Two of the grads worked from their homes each working on their own project, while I was in Brookings with the undergrads working close to them and occasionally providing them tips and other helpful feedback. There were also two free agents that helped with both my project and the undergrads. One was a graduate, and the other was an undergrad who hosted us and also made some of the music tracks in my project.

Friday:

So unlike previous years, I didn't know the theme going into things, though I had a few guesses, and it turned out one of those guesses was right. Whoops. Oh well. I had a list of game concepts I wanted to try and planned to pick the one that most closely matched the theme. 

Reflections Overpowered was one of my preferred ideas. It was a multi-level game with an interesting story, and my goal was to complete at least one level but if time permitting complete more. It was a "see how far I can get and how impressive I can make this" sort of deal. Each additional level would feature a graphical "improvement" as well as new gameplay features.

But there was one thing I wasn't sure about, and that was the level design. So I decided that would be something I would sleep on, and instead I would work on the opening cinematics and title screen. I started actual work at around 7:30 PM.

Title Screen:

The title screen simply consists of two assets: Volumetric Clouds and Unity's Water Pro prefab.  The volumetric clouds used raymarching and had values exposed in the material for animation. But because I didn't want to write a script to fetch the material and modify the material properties in an update loop, I modified the shader to add the time progression directly in the shader itself and used the scroll values as speed values. I calmed the water down so that the reflections looked good, and I added some pink to the light source and clouds to really get the dreamy effect. I originally tried getting a moon reflection in the bottom right corner, but couldn't get that to render through the clouds properly. A modified skybox shader could solve that problem in the future.
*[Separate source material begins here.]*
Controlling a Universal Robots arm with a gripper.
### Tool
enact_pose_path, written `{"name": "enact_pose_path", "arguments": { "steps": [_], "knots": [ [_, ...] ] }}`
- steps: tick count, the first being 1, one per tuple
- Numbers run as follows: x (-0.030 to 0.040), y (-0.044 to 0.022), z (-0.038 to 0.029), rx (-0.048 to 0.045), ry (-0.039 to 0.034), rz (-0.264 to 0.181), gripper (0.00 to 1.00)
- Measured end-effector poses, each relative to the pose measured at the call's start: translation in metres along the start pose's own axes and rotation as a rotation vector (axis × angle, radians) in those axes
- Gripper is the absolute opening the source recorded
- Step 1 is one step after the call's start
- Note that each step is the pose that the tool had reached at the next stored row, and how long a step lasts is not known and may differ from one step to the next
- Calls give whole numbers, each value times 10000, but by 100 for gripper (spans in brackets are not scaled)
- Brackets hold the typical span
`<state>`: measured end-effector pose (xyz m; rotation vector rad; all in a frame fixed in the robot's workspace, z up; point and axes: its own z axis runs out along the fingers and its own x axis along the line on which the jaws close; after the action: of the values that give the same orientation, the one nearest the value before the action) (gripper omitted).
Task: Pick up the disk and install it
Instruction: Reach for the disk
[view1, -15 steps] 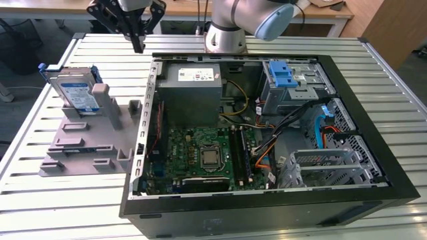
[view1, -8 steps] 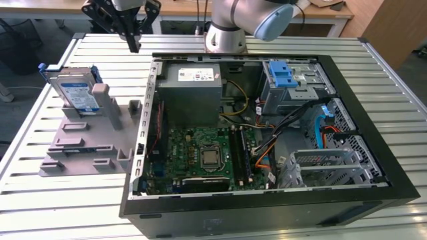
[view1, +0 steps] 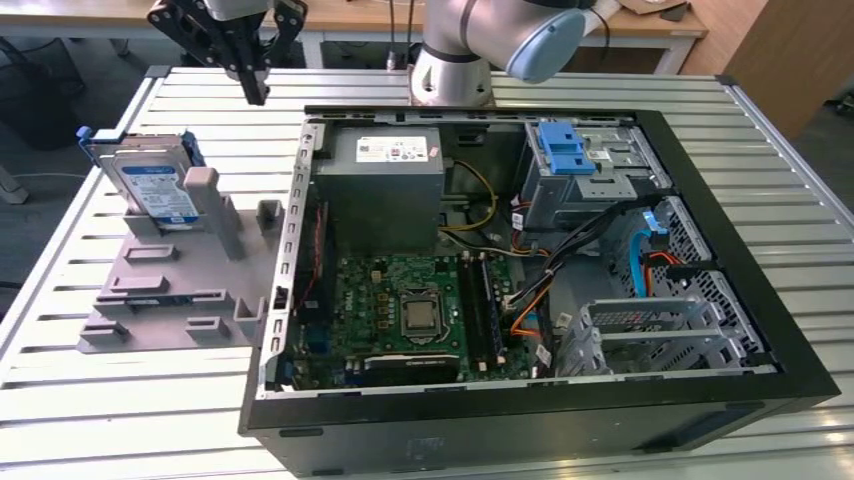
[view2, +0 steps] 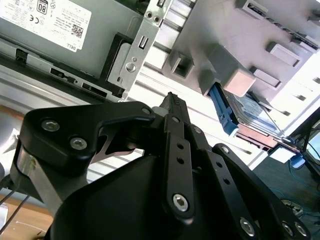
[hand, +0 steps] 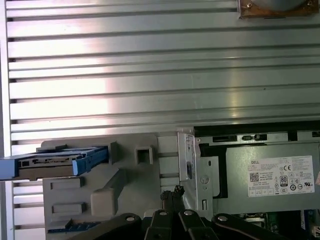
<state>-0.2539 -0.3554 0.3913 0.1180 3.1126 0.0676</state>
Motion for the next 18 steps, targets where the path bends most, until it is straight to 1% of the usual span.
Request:
{"name": "enact_pose_path", "arguments": {
  "steps": [18],
  "knots": [
    [232,0,-3,0,2,0,11]
  ]
}}
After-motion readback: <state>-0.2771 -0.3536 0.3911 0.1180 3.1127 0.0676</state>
UI was TextMeshPro text. Nice, simple, and clean. 

Intro Cinematic:

One of my goals of this game jam was to give this game some sense of story and cinematics. Unity has some really cool tools for such things that I wanted to try out in a game jam. But at the same time, I needed to keep things simple enough that I could finish them quickly. So for the intro sequence, I built up the text sequence using Timeline and TextMeshPro text again. I snagged the text swapper playable from the Unity Hover Racer workshop pack and got right to work trying to sculpt my story. 

The reflection text was really special. I started by using a second camera that looked at the text and rendered to a render texture. Then I had a quad mesh game object render with this render texture to the main camera, and was enabled and disabled using an activation track on the timeline. To prevent the rest of the text from being visible, I created a black plane in front of the rest of the text that was set to a layer only visible by the reflection camera. Lastly, I wrote a custom shader that applied mipmap sampling blur, color remapping based on the UV horizontal component that worked in HUV space, and some sinusoidal animation. 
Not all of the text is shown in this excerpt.